Hanson received a money laundering charge with an offense date of April 1, 1993, WTVF noted, as well as charges for promoting prostitution and engaging in organized criminal activity with an offense date of March 8, 1995. She said she took a plea deal for the charges because she couldn’t afford an attorney. However, she and her parents bought a beachfront condo in New Smyrna Beach, Florida the year before. Texas Department of Public Safety data also revealed that Hanson used the alias “Julie Newhouse.”
“Well, typically victims don’t have an alias.
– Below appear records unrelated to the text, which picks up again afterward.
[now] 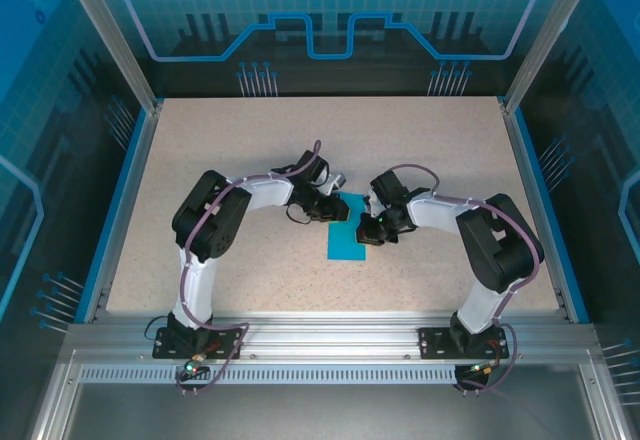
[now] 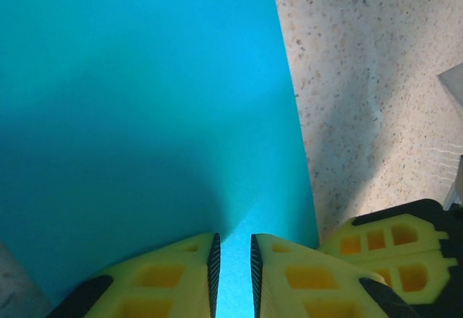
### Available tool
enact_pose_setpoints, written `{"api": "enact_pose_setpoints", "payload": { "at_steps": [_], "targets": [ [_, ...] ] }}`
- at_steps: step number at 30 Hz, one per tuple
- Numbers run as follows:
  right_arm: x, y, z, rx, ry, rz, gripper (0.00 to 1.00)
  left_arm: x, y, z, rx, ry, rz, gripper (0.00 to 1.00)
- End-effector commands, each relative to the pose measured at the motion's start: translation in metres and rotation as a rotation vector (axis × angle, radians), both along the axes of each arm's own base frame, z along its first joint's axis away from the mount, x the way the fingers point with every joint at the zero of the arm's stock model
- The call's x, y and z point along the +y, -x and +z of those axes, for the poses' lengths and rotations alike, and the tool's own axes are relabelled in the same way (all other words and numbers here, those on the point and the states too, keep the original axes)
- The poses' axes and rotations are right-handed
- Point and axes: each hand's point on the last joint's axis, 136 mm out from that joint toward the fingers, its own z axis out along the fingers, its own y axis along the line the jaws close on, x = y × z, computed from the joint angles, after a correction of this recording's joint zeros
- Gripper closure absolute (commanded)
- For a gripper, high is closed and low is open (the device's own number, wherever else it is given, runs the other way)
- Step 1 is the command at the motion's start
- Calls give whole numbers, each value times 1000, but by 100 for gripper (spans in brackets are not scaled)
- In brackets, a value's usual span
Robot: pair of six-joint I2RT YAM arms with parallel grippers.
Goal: Fold a paper plane with a square sheet of paper (fold left side to right side)
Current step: First fold the square sheet of paper in half at the center of the table.
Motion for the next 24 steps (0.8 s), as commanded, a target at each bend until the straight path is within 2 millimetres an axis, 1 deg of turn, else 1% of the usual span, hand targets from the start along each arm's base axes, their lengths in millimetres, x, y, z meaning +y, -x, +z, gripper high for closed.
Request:
{"api": "enact_pose_setpoints", "payload": {
  "at_steps": [1,6,10,19,24],
  "targets": [
    [-33,31,-35,119,178,2,100,10,3,-18,3,-32,-1,78],
    [-36,34,-37,131,190,5,100,16,1,-24,-11,-45,20,78],
    [-39,35,-38,137,199,6,100,22,-5,-26,-46,-53,45,78],
    [-41,38,-40,143,205,10,100,29,-26,-21,-130,-26,111,77],
    [-43,40,-41,148,209,10,100,39,-40,-21,-147,-45,157,76]
  ]
}}
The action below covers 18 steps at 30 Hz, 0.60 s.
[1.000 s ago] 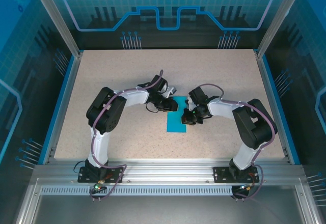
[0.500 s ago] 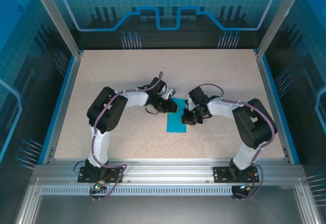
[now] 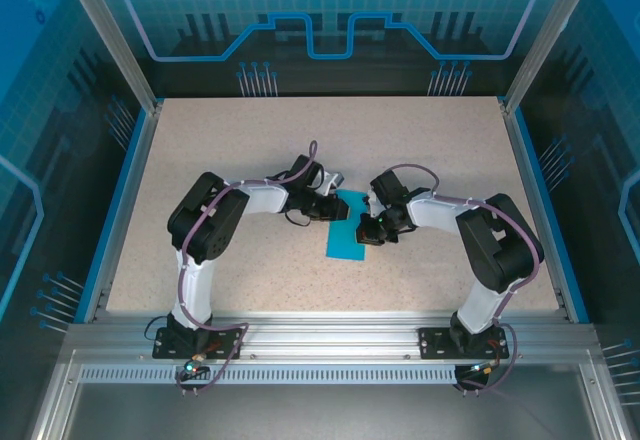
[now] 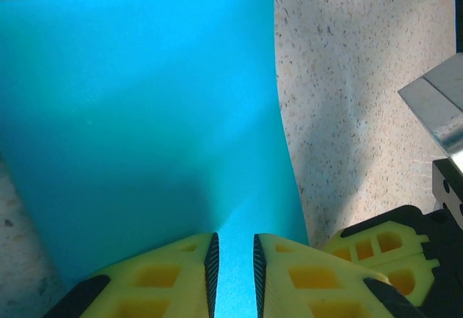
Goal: Fold a paper plane with a square sheet of paper (fold left side to right side)
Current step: First fold the square sheet of paper in half at the center of the table.
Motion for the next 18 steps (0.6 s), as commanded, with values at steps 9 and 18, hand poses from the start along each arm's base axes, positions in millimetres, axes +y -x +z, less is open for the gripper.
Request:
{"api": "enact_pose_setpoints", "payload": {
  "at_steps": [9,18],
  "targets": [
    [-45,41,-41,158,217,-7,100,47,-53,-25,-40,-128,181,76],
    [-48,43,-41,165,229,-2,100,53,-73,-31,-24,-159,215,76]
  ]
}}
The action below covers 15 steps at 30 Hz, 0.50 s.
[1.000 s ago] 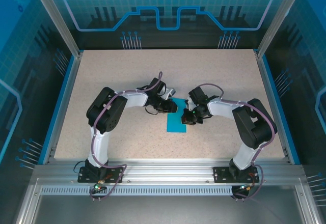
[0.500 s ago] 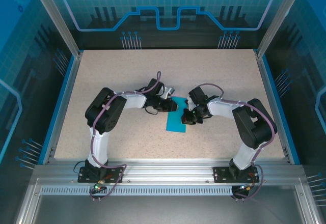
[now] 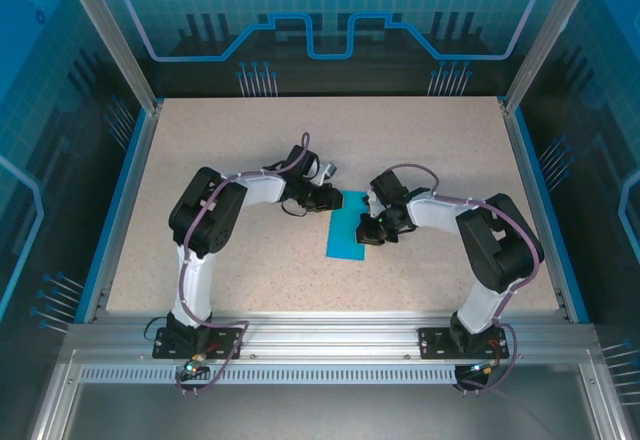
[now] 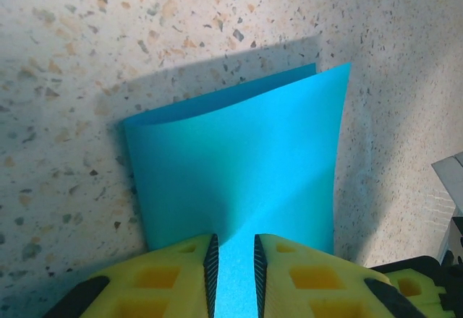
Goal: Fold a paper plane with a square sheet of paper (fold left side to right side)
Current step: First fold the square sheet of paper in half at the center of the table.
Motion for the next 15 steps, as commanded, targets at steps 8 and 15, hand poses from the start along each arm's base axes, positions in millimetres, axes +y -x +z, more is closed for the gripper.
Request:
{"api": "enact_pose_setpoints", "payload": {
  "at_steps": [8,15],
  "targets": [
    [-49,44,-40,171,233,-7,100,34,-58,-24,-86,-129,140,76],
    [-49,46,-40,174,233,-5,100,36,-70,-24,-99,-148,162,76]
  ]
}}
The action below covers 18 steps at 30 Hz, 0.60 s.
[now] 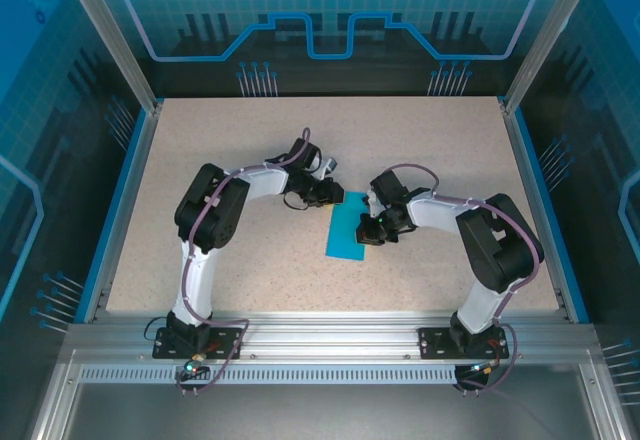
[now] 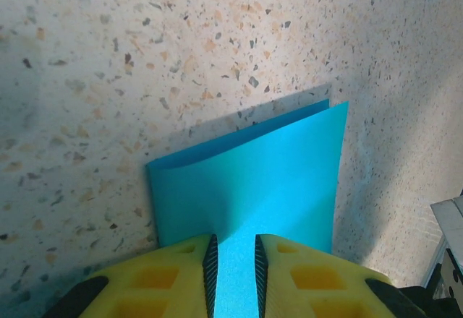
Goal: Fold a paper plane with a square sheet of paper (fold left side to right side)
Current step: First fold the square sheet of paper in half at the center of the table.
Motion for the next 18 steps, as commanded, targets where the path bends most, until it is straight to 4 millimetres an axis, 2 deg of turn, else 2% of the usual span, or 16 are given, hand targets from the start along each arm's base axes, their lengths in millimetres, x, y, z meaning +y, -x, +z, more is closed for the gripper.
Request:
{"api": "enact_pose_setpoints", "payload": {
  "at_steps": [1,12,18],
  "targets": [
    [-48,45,-40,172,230,-8,100,38,-55,-25,-137,-146,142,76],
    [-50,44,-36,171,236,-3,100,43,-73,-22,-152,-162,184,73],
    [-50,43,-34,170,237,-1,100,46,-77,-27,-147,-182,196,73]
  ]
}}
Typically, victims go by their real names,” Leonardo noted. “So the fact that there is an alias certainly doesn’t lend credence to her story that she was simply answering the phone.”
The records on the prostitution charges appear to be sealed, so Hanson is the only one who can decide what the public knows about the charges.
In April, Hanson voted against approving a permit for a Pride event while serving on the Franklin City Board of Alderman. She said she didn’t feel organizers “could be trusted” to host the event at a city park.
“There’s not a filter there of appropriate versus not appropriate,” she said of the Pride organizers, according to The Tennesseean. “I’ve cried over a lot of the emails I’ve gotten from families whose children go down this path and they are helpless and challenged, and they are looking for community.”
Hanson’s aide, Erin Mazzoni, recently gave a speech in front of the board claiming that LGBTQ+ people are giving children buttplugs and training them on how to use them. She offered no proof to support her claim.
Hanson’s campaign website contains a page on “Restoring traditional values and protecting families.” The page contains many standard anti-LGBTQ+ dog whistles about providing “a safe and nurturing environment for our children to grow and flourish,” taking a “stand against radical ideologies,” ” safeguarding our city from the divisive agendas,” “safeguarding our religious liberties… [to] uphold the moral fabric of our community” and “[protecting] our children from harmful influences and ensure that they are raised with the time-honored principles.”
Hanson and Mazzoni also allegedly used a picture of women from across the country that they took from social media without consent and claimed that the women in the picture supported Hanson’s candidacy. Several of the women in the photo, which was from a 2016 gathering in Chicago, said that they had never met Hanson and didn’t support her candidacy. Hanson referred to the women as her “friends,” and Mazzoni said press questions about the women were the same as “stalking.”